- What is needed -
Exactly as they appear, print the line with "Scan the image for the green" and each line after it through the end of the entries below; leave out pictures.
▶
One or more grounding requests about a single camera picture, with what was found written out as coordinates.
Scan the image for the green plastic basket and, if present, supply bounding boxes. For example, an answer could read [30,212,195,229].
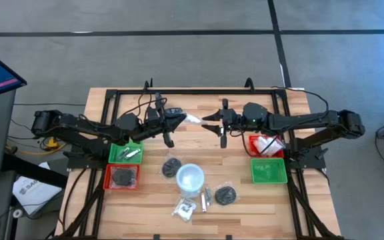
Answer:
[250,157,289,185]
[108,139,145,165]

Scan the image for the yellow power cable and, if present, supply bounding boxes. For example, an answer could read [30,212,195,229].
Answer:
[5,134,67,157]

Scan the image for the red plastic basket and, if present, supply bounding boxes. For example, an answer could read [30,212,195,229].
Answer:
[103,163,141,191]
[247,134,285,159]

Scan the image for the black aluminium table frame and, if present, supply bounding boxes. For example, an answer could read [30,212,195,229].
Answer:
[57,77,346,240]

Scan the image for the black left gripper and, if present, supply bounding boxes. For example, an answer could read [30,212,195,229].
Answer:
[145,106,188,149]

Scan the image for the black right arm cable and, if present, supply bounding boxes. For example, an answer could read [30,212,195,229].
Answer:
[227,85,329,161]

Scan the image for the white vanity pack bag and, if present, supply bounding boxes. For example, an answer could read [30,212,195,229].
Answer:
[171,196,199,223]
[183,113,203,125]
[263,135,285,157]
[253,135,273,156]

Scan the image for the white paper booklet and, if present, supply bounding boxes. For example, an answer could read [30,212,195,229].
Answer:
[11,162,63,216]

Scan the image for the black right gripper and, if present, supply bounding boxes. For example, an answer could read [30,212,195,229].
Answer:
[201,99,245,149]
◀
- Answer area -
Scan the image for the green plastic basket and, if present, supply bounding boxes. For example, an answer could read [30,212,195,229].
Answer:
[250,157,289,185]
[108,139,145,165]

Scan the image for the yellow power cable and, if present, supply bounding boxes. For example, an answer could read [30,212,195,229].
Answer:
[5,134,67,157]

Scan the image for the red plastic basket and, if present, supply bounding boxes. For example, an answer could read [30,212,195,229].
Answer:
[103,163,141,191]
[247,134,285,159]

Scan the image for the black aluminium table frame and, if present, supply bounding boxes. For example, an answer could read [30,212,195,229].
Answer:
[57,77,346,240]

Scan the image for the black left gripper and, if present, supply bounding boxes. For example, an answer could read [30,212,195,229].
Answer:
[145,106,188,149]

Scan the image for the black right arm cable and, if present, supply bounding boxes. For example, an answer could read [30,212,195,229].
Answer:
[227,85,329,161]

Scan the image for the white vanity pack bag and, if present, supply bounding boxes. For example, an answer could read [30,212,195,229].
Answer:
[171,196,199,223]
[183,113,203,125]
[263,135,285,157]
[253,135,273,156]

Scan the image for the white paper booklet and, if present, supply bounding boxes. For example, an answer could read [30,212,195,229].
Answer:
[11,162,63,216]

Scan the image for the black right gripper and, if present, supply bounding boxes. For example, an answer could read [30,212,195,229].
Answer:
[201,99,245,149]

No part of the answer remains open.